KIIS-FM (102.7 MHz) is a commercial radio station licensed to Los Angeles, California, United States, and broadcasts to the Greater Los Angeles area. The station airs a Top 40 (CHR) format. Owned by iHeartMedia, KIIS-FM is the origin of the conglomerate's KISS-FM brand (with the call sign pronounced as "kiss"), and serves as the flagship station for the radio program On Air with Ryan Seacrest. KIIS-FM's studios are located in Burbank, while the station transmitter resides on Mount Wilson, north of Los Angeles.

In addition to a standard analog transmission, KIIS-FM broadcasts over two HD Radio channels including "Evolution" on its HD2 subchannel, featuring an all-dance music format; streaming online via iHeartRadio; and extends its on-air signal by using a single full-power repeater, KVVS (105.5 FM) in Rosamond, California.
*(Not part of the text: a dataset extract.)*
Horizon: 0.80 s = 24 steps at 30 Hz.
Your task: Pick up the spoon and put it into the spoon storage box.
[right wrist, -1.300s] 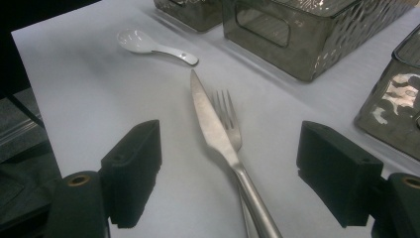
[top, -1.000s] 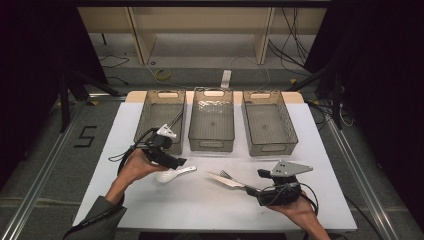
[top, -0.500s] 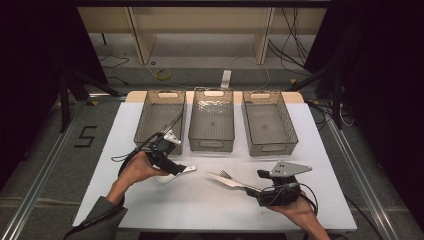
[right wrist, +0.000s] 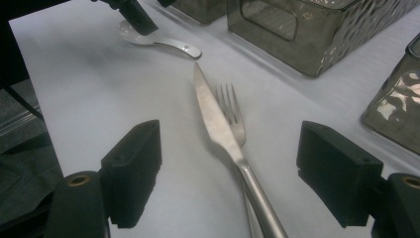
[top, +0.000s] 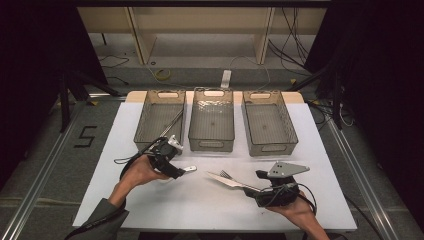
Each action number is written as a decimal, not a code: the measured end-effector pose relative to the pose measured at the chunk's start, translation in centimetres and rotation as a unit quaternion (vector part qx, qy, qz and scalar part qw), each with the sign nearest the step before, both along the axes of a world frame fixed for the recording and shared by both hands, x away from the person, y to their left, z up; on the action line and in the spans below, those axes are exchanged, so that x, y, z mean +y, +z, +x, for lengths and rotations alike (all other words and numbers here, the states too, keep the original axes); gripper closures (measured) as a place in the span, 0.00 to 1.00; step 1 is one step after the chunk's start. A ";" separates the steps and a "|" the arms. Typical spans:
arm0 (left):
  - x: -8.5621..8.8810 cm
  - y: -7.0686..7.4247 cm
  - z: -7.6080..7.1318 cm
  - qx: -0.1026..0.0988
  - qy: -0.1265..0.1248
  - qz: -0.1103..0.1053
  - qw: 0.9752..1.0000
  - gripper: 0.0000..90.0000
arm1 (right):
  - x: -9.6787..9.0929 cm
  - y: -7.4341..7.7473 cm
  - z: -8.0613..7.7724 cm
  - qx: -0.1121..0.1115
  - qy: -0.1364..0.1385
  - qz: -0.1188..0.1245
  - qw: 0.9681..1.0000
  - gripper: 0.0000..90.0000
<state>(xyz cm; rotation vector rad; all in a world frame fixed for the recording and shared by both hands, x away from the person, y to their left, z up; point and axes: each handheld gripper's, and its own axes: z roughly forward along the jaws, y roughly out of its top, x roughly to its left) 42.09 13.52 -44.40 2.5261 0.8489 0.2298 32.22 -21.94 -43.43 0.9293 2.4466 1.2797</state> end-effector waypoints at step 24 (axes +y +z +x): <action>-1.2 -1.9 0.2 0.014 -0.023 0.029 0.999 0.67 | 0.3 -0.2 0.1 0.007 0.007 -0.003 1.000 0.29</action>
The station also simulcasted over channel 11, and later channel 14 on Sirius XM satellite radio until June 2022. KIIS-FM has consistently been rated the number-one radio station in the Los Angeles/Orange County and Ventura County markets, averaging nearly one million listeners. Currently its secondary HD Radio subchannel merely serves to delay KIIS-FM's primary audio by ten seconds.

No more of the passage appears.